Of the lines below, write out exactly those from the line with "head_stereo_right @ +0" through the line with "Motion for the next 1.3", both included, and skip the rest.

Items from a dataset

◇ ◇ ◇

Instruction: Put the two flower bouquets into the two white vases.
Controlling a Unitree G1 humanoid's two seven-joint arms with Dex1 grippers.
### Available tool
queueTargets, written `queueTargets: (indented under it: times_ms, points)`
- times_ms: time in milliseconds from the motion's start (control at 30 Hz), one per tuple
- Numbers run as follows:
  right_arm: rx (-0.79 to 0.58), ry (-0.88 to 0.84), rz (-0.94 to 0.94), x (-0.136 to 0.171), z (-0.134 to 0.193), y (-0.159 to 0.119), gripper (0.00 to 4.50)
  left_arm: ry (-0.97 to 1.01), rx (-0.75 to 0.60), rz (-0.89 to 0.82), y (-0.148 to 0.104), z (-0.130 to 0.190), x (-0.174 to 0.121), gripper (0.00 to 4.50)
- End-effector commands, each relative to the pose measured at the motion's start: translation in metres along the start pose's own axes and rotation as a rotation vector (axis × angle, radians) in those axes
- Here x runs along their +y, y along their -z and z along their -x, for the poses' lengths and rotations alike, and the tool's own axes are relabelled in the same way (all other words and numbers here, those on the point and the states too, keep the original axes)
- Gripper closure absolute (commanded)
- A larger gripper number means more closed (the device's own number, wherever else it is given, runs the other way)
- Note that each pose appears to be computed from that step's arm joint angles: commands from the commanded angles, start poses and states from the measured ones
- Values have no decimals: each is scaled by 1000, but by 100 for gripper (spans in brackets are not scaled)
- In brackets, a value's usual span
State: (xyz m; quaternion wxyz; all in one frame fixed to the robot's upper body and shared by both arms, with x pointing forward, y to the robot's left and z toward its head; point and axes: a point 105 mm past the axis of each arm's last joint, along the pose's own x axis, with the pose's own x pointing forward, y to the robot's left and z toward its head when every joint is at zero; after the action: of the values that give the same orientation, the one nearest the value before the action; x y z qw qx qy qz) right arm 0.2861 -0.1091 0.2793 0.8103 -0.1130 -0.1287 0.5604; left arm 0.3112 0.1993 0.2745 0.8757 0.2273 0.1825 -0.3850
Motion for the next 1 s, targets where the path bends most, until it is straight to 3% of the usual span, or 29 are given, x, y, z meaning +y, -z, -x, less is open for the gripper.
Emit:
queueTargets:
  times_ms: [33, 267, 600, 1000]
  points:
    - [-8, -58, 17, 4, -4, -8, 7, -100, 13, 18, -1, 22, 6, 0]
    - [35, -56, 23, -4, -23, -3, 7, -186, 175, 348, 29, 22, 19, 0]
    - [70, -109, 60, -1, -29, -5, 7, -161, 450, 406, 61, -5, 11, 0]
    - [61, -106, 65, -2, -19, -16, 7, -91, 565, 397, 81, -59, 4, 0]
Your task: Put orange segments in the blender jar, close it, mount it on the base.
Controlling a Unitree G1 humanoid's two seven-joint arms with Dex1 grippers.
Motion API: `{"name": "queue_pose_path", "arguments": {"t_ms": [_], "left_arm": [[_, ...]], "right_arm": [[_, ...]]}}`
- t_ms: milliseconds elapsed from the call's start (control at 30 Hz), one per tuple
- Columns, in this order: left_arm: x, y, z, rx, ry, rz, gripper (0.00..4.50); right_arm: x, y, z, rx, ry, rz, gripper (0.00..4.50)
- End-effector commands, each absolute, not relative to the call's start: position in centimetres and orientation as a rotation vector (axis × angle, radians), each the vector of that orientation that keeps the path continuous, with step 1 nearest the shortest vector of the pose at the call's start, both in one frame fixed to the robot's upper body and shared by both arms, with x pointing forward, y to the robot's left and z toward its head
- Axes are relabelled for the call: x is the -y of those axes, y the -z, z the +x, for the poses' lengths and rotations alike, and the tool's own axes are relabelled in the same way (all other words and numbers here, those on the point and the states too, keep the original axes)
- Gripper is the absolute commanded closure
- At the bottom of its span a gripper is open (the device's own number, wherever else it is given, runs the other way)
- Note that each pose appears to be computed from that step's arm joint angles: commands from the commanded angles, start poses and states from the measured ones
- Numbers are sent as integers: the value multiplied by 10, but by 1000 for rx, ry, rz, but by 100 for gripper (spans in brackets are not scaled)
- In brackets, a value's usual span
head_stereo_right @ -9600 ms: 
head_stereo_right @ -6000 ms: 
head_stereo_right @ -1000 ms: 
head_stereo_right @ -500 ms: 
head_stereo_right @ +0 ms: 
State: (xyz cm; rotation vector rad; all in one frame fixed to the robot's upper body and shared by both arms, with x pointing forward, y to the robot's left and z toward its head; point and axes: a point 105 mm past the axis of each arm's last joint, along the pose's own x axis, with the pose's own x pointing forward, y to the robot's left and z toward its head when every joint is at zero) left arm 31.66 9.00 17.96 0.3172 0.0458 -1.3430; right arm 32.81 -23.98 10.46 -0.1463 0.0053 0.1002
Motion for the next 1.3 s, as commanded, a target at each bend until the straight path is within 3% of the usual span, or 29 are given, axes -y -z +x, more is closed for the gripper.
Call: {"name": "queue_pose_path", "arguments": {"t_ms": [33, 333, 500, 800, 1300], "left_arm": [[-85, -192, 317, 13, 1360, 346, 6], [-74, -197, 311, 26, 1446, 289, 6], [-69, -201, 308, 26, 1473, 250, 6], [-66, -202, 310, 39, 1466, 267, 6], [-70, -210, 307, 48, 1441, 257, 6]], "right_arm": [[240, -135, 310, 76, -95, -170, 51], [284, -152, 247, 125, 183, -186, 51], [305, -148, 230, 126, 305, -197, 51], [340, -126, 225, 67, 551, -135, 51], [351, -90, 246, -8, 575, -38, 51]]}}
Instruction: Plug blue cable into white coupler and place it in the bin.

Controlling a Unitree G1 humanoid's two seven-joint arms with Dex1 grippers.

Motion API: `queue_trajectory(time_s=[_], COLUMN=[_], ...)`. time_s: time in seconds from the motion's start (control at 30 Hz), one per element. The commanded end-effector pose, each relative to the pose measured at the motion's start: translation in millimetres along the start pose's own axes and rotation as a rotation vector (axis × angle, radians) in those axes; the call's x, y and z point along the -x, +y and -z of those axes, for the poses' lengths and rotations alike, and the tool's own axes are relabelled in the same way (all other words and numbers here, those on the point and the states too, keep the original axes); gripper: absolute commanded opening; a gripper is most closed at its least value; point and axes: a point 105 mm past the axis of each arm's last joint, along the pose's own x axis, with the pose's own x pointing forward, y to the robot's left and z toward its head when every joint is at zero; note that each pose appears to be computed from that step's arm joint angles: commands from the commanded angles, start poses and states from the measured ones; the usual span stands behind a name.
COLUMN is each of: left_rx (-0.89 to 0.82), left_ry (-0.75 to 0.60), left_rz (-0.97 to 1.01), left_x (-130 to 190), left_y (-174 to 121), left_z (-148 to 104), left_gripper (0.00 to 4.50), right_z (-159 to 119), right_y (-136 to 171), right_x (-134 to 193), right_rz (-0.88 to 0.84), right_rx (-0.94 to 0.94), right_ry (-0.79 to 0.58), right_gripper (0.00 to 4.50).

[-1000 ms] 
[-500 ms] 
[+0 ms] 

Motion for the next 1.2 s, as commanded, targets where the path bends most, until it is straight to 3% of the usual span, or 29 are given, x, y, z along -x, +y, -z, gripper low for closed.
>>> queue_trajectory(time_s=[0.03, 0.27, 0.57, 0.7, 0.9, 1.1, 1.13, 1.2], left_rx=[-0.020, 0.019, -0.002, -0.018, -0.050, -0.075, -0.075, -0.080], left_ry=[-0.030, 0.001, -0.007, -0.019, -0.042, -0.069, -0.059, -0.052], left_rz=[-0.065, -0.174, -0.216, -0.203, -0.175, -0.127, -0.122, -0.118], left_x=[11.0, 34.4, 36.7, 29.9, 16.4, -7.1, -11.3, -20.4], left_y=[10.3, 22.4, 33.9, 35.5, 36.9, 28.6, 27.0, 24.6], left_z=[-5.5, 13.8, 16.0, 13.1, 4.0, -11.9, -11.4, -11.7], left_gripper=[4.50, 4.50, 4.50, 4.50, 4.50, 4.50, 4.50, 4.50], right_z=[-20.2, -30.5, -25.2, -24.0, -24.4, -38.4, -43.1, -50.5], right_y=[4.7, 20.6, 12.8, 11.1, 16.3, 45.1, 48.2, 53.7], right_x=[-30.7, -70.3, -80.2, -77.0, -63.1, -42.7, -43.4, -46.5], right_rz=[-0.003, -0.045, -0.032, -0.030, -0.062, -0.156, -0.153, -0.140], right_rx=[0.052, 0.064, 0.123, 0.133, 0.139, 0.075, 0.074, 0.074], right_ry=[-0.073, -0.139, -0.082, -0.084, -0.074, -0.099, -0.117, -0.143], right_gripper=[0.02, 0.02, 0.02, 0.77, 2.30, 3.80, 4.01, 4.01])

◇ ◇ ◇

> Response
head_stereo_right @ +0 ms: 
State: (xyz cm; rotation vector rad; all in one frame fixed to the robot's upper body and shared by both arms, with x pointing forward, y to the robot's left and z toward its head; point and axes: a point 105 mm past the axis of each arm's last joint, along the pose's own x axis, with the pose's own x pointing forward, y to the robot's left and z toward its head when every joint is at zero) left arm 31.66 9.00 17.96 0.3172 0.0458 -1.3430; right arm 32.81 -23.98 10.46 -0.1463 0.0053 0.1002
Motion for the next 1.3 s, as commanded, a target at each bend until the straight path is within 3% of the usual span, or 29 are given, axes -y -z +x, more is closed for the gripper.

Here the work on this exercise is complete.